Work required
Find the string "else" in the data, and copy out each line that has it.

Dataset content
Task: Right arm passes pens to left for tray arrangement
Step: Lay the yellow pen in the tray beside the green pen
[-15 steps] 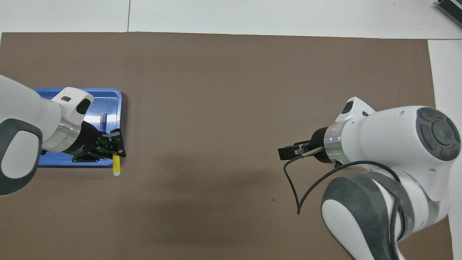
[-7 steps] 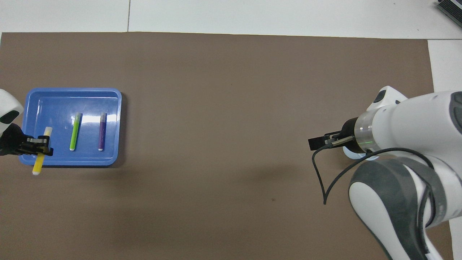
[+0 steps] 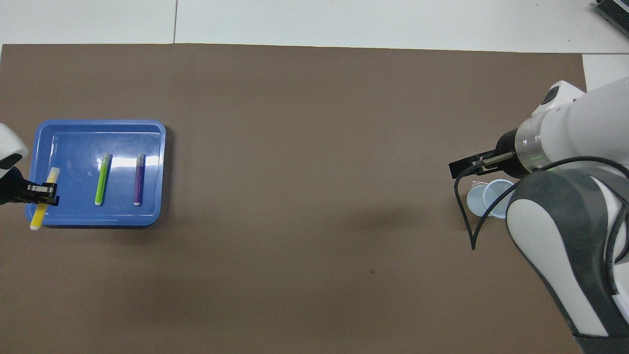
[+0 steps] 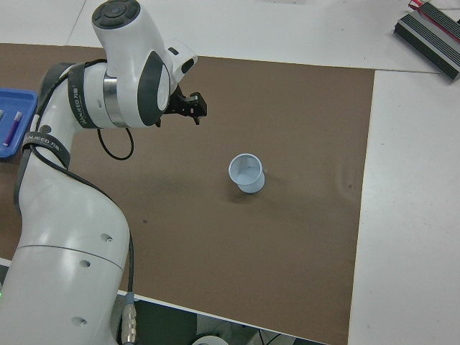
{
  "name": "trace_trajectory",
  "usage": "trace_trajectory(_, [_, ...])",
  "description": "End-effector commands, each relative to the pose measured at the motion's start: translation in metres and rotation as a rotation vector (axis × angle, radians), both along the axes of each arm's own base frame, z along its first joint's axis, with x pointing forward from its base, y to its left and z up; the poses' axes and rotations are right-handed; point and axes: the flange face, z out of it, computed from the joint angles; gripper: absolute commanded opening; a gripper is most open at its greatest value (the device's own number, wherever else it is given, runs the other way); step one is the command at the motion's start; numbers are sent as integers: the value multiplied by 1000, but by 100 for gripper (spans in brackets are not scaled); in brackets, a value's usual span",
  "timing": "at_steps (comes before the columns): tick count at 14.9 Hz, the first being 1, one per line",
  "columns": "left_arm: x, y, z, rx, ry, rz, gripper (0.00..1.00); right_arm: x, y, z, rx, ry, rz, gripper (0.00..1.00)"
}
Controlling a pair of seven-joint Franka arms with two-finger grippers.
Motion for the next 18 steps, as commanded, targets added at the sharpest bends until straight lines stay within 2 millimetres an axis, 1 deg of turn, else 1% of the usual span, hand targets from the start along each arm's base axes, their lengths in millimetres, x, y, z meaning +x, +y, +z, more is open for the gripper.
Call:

Exercise solution
  "description": "End-effector commands, each relative to the pose measured at the motion's start: translation in metres and rotation as a rotation vector (axis × angle, radians), both along the axes of each arm's own base frame, z along its first joint's axis, with x pointing forward from its base, y to its left and z up; the poses' axes and rotations are right-handed; point and axes: the flange face, z out of it, computed from the joint angles; gripper: absolute commanded opening; a gripper is most open at its greatest value (the device's own number, wherever else it is given, runs the other way); step one is the command at the motion's start; numbers are sent as integers: the value multiplied by 1000, but by 100 for gripper (spans in brackets are not scaled); in brackets, a value's usual span",
Motion for the next 18 steps, as commanded, targets added at the sharpest bends until straight lines stay within 2 millimetres an axis, 1 deg of turn, else 1% of the usual span, hand targets from the start along each arm's base axes, their lengths in millimetres, x, y, z meaning +x, +y, +z, more is open for the gripper.

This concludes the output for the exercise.